Technology - SAP

SAP Integration Patterns — The Decisions That Matter

No SAP system is an island. Every SAP landscape connects to something — other SAP systems, third-party applications, cloud services, legacy platforms, external partners. How you design those connections shapes how maintainable, scalable and reliable your landscape will be for years.

Integration architecture is not about picking a tool. It is about choosing the right pattern for each scenario — and then choosing the tool that implements that pattern well. Get the pattern wrong and even the best tool cannot save you.
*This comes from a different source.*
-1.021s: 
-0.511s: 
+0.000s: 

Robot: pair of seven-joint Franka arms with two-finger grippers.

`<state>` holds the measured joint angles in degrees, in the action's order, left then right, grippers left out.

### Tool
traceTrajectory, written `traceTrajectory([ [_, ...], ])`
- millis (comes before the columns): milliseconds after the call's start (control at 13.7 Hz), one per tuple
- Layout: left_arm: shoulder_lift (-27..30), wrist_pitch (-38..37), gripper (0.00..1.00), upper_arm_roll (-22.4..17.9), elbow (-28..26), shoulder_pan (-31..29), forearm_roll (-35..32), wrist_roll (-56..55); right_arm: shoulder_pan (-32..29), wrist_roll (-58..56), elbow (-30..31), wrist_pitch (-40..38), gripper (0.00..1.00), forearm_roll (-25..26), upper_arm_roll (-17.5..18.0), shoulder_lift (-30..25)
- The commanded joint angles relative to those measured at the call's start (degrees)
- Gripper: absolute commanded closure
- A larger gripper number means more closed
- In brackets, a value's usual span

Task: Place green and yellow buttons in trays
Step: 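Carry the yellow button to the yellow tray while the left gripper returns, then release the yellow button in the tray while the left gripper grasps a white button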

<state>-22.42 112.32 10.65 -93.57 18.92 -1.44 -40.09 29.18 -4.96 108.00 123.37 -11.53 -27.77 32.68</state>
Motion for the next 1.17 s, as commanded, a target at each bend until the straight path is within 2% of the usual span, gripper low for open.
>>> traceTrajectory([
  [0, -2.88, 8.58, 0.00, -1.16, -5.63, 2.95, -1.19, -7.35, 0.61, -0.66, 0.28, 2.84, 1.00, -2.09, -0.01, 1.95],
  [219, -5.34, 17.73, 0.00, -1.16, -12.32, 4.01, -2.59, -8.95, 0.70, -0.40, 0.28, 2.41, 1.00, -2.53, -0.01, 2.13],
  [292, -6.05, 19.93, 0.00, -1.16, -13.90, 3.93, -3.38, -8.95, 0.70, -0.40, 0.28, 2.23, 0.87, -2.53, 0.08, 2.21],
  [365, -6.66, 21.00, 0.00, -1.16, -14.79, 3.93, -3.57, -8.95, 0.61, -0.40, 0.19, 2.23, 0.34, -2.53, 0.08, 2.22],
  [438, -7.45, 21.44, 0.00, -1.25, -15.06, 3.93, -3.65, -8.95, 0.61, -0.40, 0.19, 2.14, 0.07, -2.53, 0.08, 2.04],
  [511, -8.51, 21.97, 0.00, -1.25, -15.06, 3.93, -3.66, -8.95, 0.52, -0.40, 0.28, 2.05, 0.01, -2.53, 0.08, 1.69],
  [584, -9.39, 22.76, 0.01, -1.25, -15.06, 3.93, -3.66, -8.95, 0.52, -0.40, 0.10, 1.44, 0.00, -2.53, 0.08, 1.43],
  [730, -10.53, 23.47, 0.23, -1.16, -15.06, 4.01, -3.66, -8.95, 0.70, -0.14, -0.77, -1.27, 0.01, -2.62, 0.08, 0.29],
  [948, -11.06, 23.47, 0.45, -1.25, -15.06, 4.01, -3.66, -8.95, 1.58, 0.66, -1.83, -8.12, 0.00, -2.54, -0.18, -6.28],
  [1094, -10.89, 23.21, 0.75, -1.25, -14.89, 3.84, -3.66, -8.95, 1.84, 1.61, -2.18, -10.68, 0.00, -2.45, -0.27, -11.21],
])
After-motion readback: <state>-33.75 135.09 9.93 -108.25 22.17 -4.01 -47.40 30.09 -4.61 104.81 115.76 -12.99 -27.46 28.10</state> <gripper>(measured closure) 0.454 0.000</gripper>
This post covers the core integration decisions: topologies, communication styles and SAP’s own integration technologies — with honest guidance on when to use each.

🔗 Related context

This post builds on SAP BTP — The Platform Explained , which covers Integration Suite and Event Mesh. It also connects to REST API Design Principles and API Security Essentials — REST is one of the integration technologies covered here.

The first decision — topology

Point-to-Point

Point-to-point is the most natural way to start integrating systems. System A talks directly to System B. No middleware. No hub. Direct connection.

It works perfectly for one or two integrations. The problem appears when you have ten systems, each needing to talk to several others. The number of connections grows exponentially. Each has its own error handling, its own transformation logic, its own monitoring. When a change is needed in one system, you must update every connection from that system.

Hub-and-Spoke

Hub-and-spoke places a central integration platform between all systems. No system connects directly to another — every message flows through the hub. The hub handles routing, transformation, error handling and monitoring in one place.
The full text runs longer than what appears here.